Stress receptor, neurotrophin and cell regeneration markers expression in the urothelium of detrusor overactivity, detrusor underactivity and detrusor hyperreflexia with inadequate contractility
MD Jia Fong Jhang (1), MD Jia Fong Jhang (1)
(1) Hualein Tzu Chi Hospital, , Taiwan
The etiology of detrusor underactivity (DU) in patients without sacral spinal cord injury is still highly controversial. The aim of this study is to investigate the role of stress receptors, neurotrophin and cell regeneration marks expression levels in the urothelium of patients with DO, DHIC and DU.
Patients with DO, DHIC and DU who were admitted for endoscopic surgery to relief bladder out resistance were enrolled. The patients were asked to provide bladder specimens, and the specimens were taken by cold-cup bladder biopsy. The patients with stress urinary incontinence were also asked to provide bladder tissue as control subjects. The patients were classified to patients with adequate bladder contractility (control and DO) and the patients with inadequate bladder contractility (DU+DHIC). The urodynamic parameters among these patients were recorded. The bladder specimens were investigated with western blot for the stress receptor corticotropin-releasing hormone receptor 1 and 2(CRHR1 and CRHR2), nerve growth factor, brain-derived neurotrophic factor (BDNF), and cell regeneration marker CD34.

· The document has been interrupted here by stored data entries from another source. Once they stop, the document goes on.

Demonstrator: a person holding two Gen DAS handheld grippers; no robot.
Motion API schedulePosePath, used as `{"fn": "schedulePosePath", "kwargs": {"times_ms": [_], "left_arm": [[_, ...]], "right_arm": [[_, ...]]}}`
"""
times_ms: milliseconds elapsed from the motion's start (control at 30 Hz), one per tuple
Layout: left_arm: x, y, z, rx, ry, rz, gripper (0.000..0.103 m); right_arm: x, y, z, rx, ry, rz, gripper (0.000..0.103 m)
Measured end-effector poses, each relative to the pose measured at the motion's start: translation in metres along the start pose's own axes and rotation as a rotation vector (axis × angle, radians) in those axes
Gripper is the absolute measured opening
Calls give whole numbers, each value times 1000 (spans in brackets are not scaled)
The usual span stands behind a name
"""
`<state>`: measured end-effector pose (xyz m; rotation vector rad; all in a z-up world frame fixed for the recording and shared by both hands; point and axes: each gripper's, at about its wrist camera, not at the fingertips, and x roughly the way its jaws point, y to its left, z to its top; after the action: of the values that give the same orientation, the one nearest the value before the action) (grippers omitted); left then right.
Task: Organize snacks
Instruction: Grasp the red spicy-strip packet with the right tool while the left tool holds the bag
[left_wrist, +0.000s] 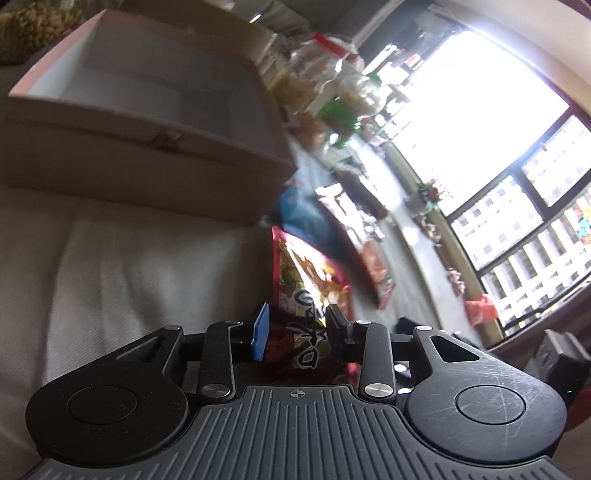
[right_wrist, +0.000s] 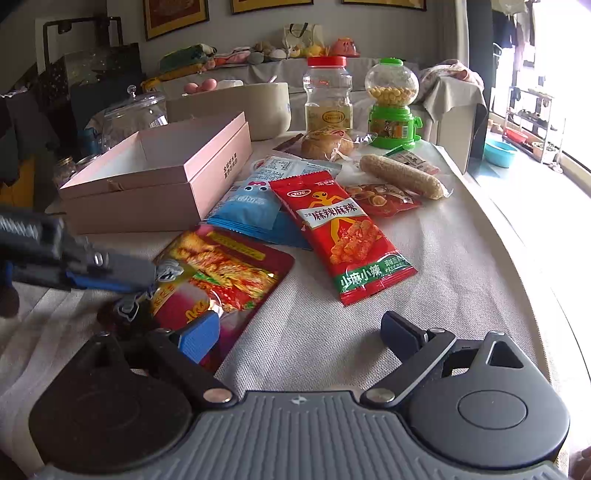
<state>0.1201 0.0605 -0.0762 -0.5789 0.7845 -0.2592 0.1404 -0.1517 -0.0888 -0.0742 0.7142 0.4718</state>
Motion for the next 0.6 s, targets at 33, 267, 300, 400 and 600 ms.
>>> {"fn": "schedulePosePath", "kwargs": {"times_ms": [33,267,300,400,600], "left_arm": [[-4,-4,1,23,-10,-14,37],[-14,-31,2,155,-34,-76,38],[-11,-35,2,166,-32,-80,38],[-6,-37,4,173,-33,-83,42],[18,-24,2,155,-44,-30,43]], "right_arm": [[0,0,0,3,-1,0,95],[-4,-4,-2,32,-12,12,95],[-4,-4,-2,34,-13,12,95],[-5,-5,-3,37,-14,9,95],[-7,-6,-4,41,-19,10,95]]}}
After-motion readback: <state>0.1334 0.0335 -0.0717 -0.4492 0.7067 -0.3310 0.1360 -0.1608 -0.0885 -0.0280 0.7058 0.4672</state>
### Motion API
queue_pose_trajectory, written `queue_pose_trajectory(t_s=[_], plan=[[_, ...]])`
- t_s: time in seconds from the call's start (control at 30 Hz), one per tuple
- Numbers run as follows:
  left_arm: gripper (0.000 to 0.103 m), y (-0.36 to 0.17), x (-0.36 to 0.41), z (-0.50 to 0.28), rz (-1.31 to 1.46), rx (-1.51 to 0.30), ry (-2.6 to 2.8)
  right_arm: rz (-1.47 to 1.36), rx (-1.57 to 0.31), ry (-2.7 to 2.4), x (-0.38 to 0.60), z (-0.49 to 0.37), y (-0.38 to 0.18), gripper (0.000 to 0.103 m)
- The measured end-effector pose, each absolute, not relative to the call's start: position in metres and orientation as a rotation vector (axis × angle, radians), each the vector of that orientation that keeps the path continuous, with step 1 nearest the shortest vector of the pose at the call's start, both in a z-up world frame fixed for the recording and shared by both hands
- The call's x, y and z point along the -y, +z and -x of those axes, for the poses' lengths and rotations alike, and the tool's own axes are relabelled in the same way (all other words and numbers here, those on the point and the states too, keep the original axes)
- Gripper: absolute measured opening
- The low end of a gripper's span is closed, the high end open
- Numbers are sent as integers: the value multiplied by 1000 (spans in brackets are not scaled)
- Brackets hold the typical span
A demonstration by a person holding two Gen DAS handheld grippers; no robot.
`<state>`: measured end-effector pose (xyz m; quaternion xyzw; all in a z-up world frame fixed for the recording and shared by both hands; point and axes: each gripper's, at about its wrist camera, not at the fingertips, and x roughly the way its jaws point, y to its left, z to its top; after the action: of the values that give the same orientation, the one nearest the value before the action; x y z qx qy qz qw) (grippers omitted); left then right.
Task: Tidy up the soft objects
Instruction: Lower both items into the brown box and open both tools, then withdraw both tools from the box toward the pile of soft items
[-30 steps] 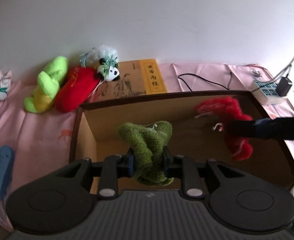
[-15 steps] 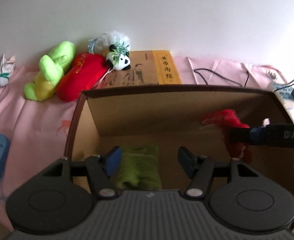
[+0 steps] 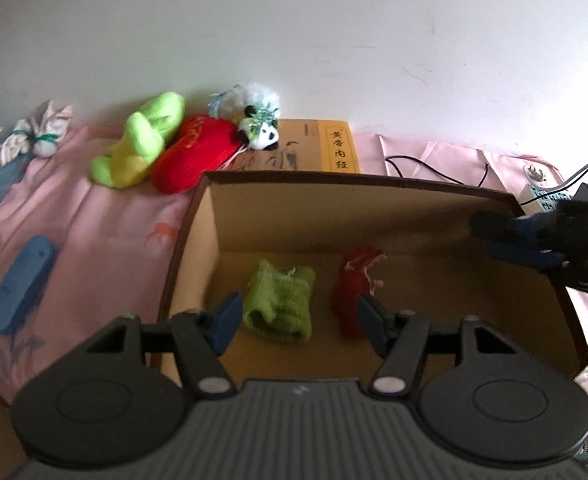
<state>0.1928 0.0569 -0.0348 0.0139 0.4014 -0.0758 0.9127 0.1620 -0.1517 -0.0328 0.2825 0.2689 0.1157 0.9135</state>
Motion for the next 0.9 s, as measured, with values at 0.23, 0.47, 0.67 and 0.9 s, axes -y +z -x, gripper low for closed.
queue_pose_trajectory(t_s=[0.23,0.47,0.67,0.9], plan=[[66,-21,-53,-155,-77,-786,-99,-594,-452,260,146,-118,-15,17],[67,-9,-51,-125,-84,-756,-82,-575,-434,309,140,-86,-9,18],[67,-6,-47,-103,-100,-752,-70,-511,-448,327,132,-65,-8,17],[67,-8,-41,-82,-130,-757,-63,-450,-481,362,123,-45,-8,17]])
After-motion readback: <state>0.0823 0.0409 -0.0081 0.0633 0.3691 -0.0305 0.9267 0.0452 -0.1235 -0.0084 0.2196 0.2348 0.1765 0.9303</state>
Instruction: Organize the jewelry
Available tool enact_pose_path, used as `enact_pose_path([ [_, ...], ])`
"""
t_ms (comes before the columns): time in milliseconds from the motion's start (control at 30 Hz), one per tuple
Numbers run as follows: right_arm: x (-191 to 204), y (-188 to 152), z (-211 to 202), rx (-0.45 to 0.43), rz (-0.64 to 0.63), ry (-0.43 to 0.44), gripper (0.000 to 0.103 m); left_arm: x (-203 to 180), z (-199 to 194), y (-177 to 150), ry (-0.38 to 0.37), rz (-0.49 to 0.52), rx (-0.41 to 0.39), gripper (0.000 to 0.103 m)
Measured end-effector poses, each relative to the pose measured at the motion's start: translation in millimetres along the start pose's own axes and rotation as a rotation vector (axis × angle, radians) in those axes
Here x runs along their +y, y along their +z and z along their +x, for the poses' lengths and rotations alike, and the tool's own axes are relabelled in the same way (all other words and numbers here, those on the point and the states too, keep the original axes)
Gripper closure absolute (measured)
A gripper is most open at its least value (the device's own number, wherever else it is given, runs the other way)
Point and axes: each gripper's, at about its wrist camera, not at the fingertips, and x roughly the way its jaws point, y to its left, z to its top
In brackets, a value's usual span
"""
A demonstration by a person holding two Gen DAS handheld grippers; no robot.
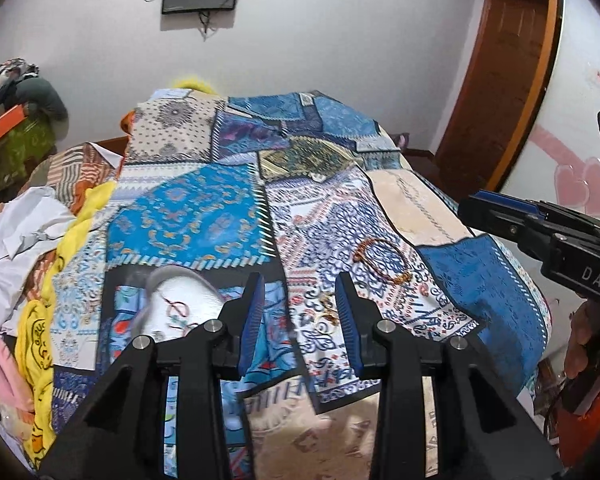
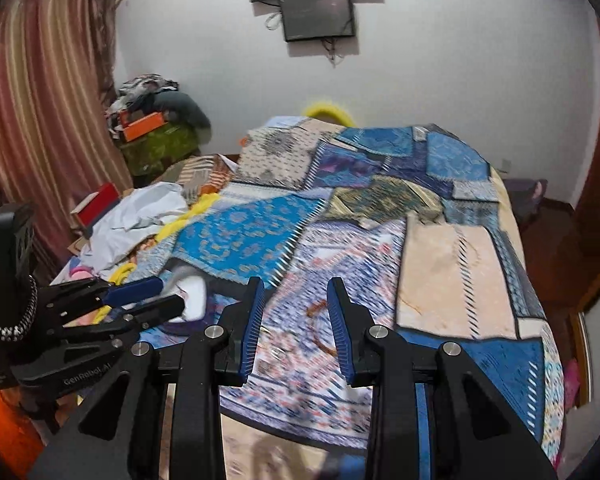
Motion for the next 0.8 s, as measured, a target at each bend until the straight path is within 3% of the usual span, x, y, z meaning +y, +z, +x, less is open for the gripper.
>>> enact_pose_path([
  [500,-41.4,-51.9,27.3,0.143,0.096,-0.001,0.073,-32.5,54.3,-31.1,-0.08,0.033,0.166,0.067],
  [800,-57.5,-69.6,35.4,0.198,0.139,0.009,0.073,-45.0,74.9,-35.0,-0.111,0.022,0.189,0.067],
])
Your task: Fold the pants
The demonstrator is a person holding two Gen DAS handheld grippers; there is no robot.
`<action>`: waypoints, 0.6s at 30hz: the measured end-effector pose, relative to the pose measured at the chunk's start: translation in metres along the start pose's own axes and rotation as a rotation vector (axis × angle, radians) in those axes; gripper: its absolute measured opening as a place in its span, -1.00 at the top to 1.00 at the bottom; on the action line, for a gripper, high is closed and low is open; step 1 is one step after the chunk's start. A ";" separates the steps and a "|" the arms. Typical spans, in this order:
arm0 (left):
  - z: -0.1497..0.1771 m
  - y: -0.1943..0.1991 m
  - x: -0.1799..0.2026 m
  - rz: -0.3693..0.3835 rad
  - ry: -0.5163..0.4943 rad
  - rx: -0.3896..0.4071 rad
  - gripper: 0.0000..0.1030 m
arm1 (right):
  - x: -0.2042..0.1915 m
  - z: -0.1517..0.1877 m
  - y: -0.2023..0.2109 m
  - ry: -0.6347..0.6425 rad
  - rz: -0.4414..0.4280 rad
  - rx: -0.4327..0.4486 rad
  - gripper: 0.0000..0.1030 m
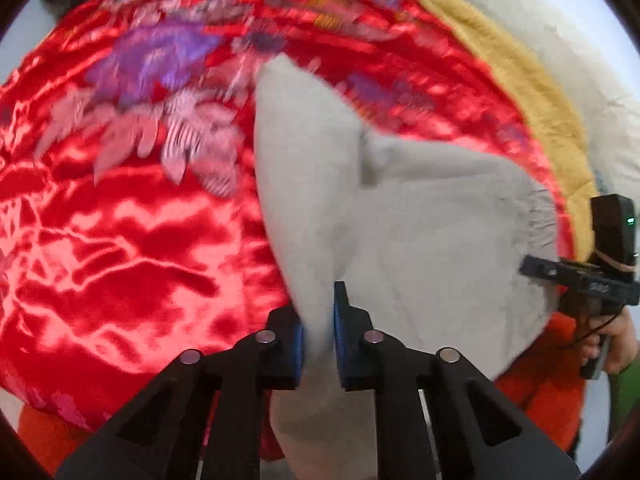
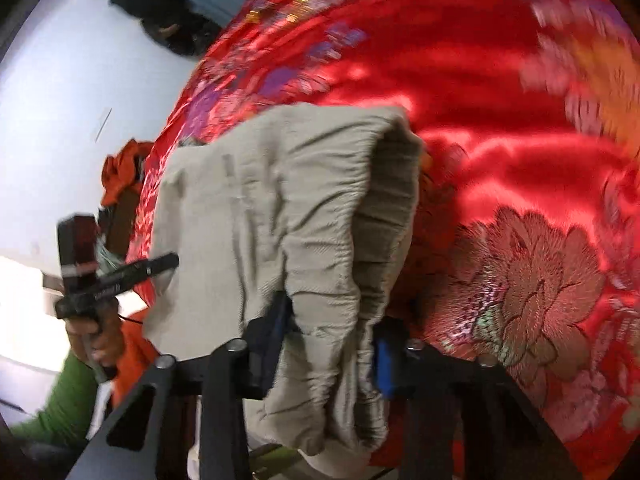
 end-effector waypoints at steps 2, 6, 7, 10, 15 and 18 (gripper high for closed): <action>-0.015 0.027 0.011 -0.002 -0.037 0.043 0.82 | -0.018 -0.002 0.014 0.036 -0.006 0.031 0.40; -0.056 0.074 0.004 -0.067 -0.073 0.143 0.82 | -0.077 -0.019 0.045 0.146 -0.055 0.105 0.41; -0.066 0.083 -0.002 -0.075 -0.072 0.166 0.82 | -0.086 -0.026 0.050 0.161 -0.063 0.119 0.42; -0.107 0.108 -0.024 -0.108 -0.053 0.255 0.81 | -0.124 -0.064 0.068 0.215 -0.082 0.183 0.42; -0.158 0.117 -0.063 -0.403 -0.071 0.377 -0.59 | -0.142 -0.140 0.075 0.209 -0.053 0.284 0.31; -0.140 0.125 -0.075 -0.583 -0.098 0.453 -0.83 | -0.103 -0.164 0.076 0.147 0.141 0.349 -0.70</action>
Point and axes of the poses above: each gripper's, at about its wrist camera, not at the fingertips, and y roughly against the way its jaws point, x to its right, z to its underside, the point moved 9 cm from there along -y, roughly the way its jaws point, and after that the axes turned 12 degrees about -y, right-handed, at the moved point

A total of 10 control subjects, 19 patients with DO, 7 DHIC and 13 DU were enrolled and provide bladder specimens. Among the 4 groups, the levels of NGF and CRFR1 expressions in urothelium were significantly higher in the control subjects (table 1). In comparison patients with adequate and inadequate bladder contractility, the NGF expression was higher in patients with adequate bladder contractility than that in the patients with inadequate bladder contractility (table 2). In compare DO patients to patients with inadequate bladder contractility, the NGF expression is higher and the CRFR2 expression is lower in the patients with DO. The NGF expression n is significantly positively correlated to voiding detrusor pressure, and negatively correlated to residual urine volume and cystometeric bladder capacity. The CRFR1 expression was significantly positively correlated to maximal flow rate and voided volume. The CRFR2 was significantly positively correlated to first bladder filling sensation and first desire to voiding in the urodynamic study. Among all patients, age was not correlated to NGF, BDNF, CRFR1, CRFR2 and CD34 expression.
In compare to control subjects, patients with DO, DU and DHIC exhibit urothelial NGF and CRFR1 downregulation. NGF and CRFR1 expressions were correlated to urodynamic bladder contractility and empty function. Our results suggested NGF and CRFR1 downregulation may involve the pathogenesis of DO, DU and DHIC in patients without significant neurogenic injury.